Originally Posted by nycindie
No, of course, you're not a terrible person and, by virtue of the fact that you even ask that, obviously you have compassion and are wrestling with these issues. You seem to have a good amount of awareness about your issues/motives for not wanting him to love anyone else nor be sexual with anyone else. It's only unfair if one person dictated what the other should do without asking for input and considering what they want. Fair doesn't always mean equal, and relationships shouldn't be tit-for-tat (IMHO). However, I do suggest you keep asking yourself why your stomach gets into knots, play out some imaginary "what if" scenarios in your head and really pinpoint the things that make you most uncomfortable. More self-knowledge is never a bad thing. And keep talking talking talking.
I really do think that I get tied up in knots because any romantic relationship for him would be overtly sexual. This is not proving to be the case for me. The what-if scenarios are what led me to the separation of D/s, sex, touch, kissing and physical closeness. Some of those I could possibly get behind if asked. Some...well the thought of them turns my guts.

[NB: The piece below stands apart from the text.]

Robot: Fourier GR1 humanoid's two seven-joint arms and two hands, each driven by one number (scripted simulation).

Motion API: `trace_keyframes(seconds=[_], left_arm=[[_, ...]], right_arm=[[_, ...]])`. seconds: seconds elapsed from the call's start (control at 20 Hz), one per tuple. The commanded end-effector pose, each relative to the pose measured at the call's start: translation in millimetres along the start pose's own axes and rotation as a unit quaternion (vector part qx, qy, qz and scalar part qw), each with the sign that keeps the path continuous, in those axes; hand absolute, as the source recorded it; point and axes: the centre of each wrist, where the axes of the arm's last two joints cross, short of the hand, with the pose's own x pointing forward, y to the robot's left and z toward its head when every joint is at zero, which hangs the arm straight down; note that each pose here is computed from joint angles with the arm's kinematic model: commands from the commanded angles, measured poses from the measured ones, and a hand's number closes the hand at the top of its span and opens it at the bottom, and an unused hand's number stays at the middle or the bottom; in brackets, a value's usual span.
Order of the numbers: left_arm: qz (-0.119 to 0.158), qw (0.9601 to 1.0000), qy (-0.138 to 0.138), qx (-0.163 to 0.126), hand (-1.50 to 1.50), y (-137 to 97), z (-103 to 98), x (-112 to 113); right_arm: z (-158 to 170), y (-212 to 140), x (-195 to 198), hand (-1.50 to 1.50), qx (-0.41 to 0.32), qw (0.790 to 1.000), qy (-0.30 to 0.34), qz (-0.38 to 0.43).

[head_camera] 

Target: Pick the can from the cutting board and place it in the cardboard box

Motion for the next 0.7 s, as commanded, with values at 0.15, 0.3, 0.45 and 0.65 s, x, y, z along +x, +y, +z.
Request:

As to the other poster, I'm not sure how to better phrase my post. Do I need to ask for "practical advice, anecdotes or pragmatic applicable theory only"? Do I need to ask for people to not assume DH and I want to explore poly to its fullest limits or that we both necessarily want other lovers? I truly don't see the value of uncomfortable self-knowledge for its own sake, unless it has a probable application, and I felt badgered by his multiple responses as he continued to reinforce the same point (which I had said I understood but didn't agree with).
I apologize if I misread his intent, but he seemed very "worldlier-than-thou" and rather sure that his perspective was one I would agree with if only I was able to understand it. I'm not a fan of being talked down to, and (perhaps incorrectly) read his tone as condescending. My apologies if that was the case.